## PROBLEM REQUIREMENTS
Please print every line of the listing, unchanged.

## SUPPLIED MATERIAL
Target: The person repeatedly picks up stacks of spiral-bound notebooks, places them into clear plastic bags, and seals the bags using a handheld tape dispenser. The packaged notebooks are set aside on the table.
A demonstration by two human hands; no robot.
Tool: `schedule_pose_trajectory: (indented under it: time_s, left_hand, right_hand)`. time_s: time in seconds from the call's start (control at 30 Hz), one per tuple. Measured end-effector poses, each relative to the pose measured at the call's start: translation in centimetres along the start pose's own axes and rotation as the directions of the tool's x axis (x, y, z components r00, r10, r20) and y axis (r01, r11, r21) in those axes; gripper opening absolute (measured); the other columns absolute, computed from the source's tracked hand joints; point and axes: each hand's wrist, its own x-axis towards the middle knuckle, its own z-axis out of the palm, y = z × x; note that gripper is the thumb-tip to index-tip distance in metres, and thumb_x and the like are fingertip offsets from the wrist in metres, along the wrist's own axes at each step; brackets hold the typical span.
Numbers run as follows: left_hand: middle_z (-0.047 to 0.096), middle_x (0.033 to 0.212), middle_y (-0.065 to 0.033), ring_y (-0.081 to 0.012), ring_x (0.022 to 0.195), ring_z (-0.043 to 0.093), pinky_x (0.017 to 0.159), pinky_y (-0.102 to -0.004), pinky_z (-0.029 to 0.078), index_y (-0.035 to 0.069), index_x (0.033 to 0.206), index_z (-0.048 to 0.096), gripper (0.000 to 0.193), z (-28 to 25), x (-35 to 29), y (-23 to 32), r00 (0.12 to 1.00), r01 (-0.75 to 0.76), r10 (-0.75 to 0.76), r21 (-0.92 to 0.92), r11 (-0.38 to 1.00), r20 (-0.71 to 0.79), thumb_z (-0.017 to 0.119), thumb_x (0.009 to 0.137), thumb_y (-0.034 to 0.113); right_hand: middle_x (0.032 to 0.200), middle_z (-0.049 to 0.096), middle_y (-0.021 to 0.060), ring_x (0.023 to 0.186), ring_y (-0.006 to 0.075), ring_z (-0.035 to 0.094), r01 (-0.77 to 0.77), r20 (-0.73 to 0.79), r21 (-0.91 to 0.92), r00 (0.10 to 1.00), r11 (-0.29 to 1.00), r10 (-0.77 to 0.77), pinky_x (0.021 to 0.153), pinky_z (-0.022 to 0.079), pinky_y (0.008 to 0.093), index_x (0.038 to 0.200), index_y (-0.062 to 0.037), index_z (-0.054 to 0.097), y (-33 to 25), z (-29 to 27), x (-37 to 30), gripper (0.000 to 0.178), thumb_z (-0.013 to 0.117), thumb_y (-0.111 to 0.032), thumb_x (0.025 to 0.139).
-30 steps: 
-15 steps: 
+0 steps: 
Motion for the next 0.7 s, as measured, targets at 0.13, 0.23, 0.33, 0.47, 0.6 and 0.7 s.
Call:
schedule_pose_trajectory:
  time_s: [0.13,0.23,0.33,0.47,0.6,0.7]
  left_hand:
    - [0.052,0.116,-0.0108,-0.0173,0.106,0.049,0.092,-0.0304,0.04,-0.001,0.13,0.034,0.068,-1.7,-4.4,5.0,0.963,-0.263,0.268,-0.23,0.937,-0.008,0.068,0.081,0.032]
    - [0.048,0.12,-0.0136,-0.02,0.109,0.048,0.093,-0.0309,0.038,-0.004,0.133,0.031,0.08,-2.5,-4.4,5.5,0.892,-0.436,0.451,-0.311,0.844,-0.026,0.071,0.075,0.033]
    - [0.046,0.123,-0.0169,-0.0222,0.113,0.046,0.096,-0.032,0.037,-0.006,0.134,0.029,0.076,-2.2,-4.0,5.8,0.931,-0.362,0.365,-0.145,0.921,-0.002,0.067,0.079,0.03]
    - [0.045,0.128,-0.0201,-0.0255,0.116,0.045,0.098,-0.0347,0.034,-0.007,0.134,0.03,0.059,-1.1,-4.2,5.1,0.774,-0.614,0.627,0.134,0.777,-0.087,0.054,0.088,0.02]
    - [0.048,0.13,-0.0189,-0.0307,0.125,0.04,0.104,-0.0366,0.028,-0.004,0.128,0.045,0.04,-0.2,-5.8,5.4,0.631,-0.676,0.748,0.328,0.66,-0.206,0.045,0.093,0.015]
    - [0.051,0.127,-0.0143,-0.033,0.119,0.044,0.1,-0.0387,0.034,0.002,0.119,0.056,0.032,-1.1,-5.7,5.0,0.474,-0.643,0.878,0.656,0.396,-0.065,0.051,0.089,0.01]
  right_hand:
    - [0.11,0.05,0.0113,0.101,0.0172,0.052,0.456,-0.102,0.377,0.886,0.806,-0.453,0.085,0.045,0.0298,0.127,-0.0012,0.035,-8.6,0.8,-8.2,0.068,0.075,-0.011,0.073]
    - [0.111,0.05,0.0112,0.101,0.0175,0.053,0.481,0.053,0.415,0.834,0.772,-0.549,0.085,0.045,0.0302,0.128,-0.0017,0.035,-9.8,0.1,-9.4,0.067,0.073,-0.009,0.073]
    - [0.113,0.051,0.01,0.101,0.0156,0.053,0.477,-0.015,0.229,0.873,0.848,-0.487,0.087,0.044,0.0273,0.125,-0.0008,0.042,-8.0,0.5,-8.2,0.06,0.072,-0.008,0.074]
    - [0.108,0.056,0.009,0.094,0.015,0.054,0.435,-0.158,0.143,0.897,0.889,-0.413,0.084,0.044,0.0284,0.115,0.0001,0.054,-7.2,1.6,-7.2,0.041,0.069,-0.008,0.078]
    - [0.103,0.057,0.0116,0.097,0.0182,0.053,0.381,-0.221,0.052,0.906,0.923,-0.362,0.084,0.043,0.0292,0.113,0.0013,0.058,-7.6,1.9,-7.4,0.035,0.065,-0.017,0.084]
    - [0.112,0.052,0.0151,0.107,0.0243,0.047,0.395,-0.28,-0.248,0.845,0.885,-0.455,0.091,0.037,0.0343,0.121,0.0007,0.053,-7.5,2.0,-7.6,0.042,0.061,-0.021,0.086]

## RESPONSE
Target: The person repeatedly picks up stacks of spiral-bound notebooks, places them into clear plastic bags, and seals the bags using a handheld tape dispenser. The packaged notebooks are set aside on the table.
A demonstration by two human hands; no robot.
Tool: `schedule_pose_trajectory: (indented under it: time_s, left_hand, right_hand)`. time_s: time in seconds from the call's start (control at 30 Hz), one per tuple. Measured end-effector poses, each relative to the pose measured at the call's start: translation in centimetres along the start pose's own axes and rotation as the directions of the tool's x axis (x, y, z components r00, r10, r20) and y axis (r01, r11, r21) in those axes; gripper opening absolute (measured); the other columns absolute, computed from the source's tracked hand joints; point and axes: each hand's wrist, its own x-axis towards the middle knuckle, its own z-axis out of the palm, y = z × x; note that gripper is the thumb-tip to index-tip distance in metres, and thumb_x and the like are fingertip offsets from the wrist in metres, along the wrist's own axes at each step; brackets hold the typical span.
Numbers run as follows: left_hand: middle_z (-0.047 to 0.096), middle_x (0.033 to 0.212), middle_y (-0.065 to 0.033), ring_y (-0.081 to 0.012), ring_x (0.022 to 0.195), ring_z (-0.043 to 0.093), pinky_x (0.017 to 0.159), pinky_y (-0.102 to -0.004), pinky_z (-0.029 to 0.078), index_y (-0.035 to 0.069), index_x (0.033 to 0.206), index_z (-0.048 to 0.096), gripper (0.000 to 0.193), z (-28 to 25), x (-35 to 29), y (-23 to 32), r00 (0.12 to 1.00), r01 (-0.75 to 0.76), r10 (-0.75 to 0.76), r21 (-0.92 to 0.92), r11 (-0.38 to 1.00), r20 (-0.71 to 0.79), thumb_z (-0.017 to 0.119), thumb_x (0.009 to 0.137), thumb_y (-0.034 to 0.113); right_hand: middle_x (0.032 to 0.200), middle_z (-0.049 to 0.096), middle_y (-0.021 to 0.060), ring_x (0.023 to 0.186), ring_y (-0.006 to 0.075), ring_z (-0.035 to 0.094), r01 (-0.77 to 0.77), r20 (-0.73 to 0.79), r21 (-0.91 to 0.92), r00 (0.10 to 1.00), r11 (-0.29 to 1.00), r10 (-0.77 to 0.77), pinky_x (0.021 to 0.153), pinky_z (-0.022 to 0.079), pinky_y (0.008 to 0.093), index_x (0.038 to 0.200), index_y (-0.062 to 0.037), index_z (-0.054 to 0.097), y (-33 to 25), z (-29 to 27), x (-37 to 30), gripper (0.000 to 0.178), thumb_z (-0.013 to 0.117), thumb_y (-0.111 to 0.032), thumb_x (0.025 to 0.139).
-30 steps: 
-15 steps: 
+0 steps: 
Motion for the next 0.7 s, as measured, targets at 0.13, 0.23, 0.33, 0.47, 0.6 and 0.7 s.
Call:
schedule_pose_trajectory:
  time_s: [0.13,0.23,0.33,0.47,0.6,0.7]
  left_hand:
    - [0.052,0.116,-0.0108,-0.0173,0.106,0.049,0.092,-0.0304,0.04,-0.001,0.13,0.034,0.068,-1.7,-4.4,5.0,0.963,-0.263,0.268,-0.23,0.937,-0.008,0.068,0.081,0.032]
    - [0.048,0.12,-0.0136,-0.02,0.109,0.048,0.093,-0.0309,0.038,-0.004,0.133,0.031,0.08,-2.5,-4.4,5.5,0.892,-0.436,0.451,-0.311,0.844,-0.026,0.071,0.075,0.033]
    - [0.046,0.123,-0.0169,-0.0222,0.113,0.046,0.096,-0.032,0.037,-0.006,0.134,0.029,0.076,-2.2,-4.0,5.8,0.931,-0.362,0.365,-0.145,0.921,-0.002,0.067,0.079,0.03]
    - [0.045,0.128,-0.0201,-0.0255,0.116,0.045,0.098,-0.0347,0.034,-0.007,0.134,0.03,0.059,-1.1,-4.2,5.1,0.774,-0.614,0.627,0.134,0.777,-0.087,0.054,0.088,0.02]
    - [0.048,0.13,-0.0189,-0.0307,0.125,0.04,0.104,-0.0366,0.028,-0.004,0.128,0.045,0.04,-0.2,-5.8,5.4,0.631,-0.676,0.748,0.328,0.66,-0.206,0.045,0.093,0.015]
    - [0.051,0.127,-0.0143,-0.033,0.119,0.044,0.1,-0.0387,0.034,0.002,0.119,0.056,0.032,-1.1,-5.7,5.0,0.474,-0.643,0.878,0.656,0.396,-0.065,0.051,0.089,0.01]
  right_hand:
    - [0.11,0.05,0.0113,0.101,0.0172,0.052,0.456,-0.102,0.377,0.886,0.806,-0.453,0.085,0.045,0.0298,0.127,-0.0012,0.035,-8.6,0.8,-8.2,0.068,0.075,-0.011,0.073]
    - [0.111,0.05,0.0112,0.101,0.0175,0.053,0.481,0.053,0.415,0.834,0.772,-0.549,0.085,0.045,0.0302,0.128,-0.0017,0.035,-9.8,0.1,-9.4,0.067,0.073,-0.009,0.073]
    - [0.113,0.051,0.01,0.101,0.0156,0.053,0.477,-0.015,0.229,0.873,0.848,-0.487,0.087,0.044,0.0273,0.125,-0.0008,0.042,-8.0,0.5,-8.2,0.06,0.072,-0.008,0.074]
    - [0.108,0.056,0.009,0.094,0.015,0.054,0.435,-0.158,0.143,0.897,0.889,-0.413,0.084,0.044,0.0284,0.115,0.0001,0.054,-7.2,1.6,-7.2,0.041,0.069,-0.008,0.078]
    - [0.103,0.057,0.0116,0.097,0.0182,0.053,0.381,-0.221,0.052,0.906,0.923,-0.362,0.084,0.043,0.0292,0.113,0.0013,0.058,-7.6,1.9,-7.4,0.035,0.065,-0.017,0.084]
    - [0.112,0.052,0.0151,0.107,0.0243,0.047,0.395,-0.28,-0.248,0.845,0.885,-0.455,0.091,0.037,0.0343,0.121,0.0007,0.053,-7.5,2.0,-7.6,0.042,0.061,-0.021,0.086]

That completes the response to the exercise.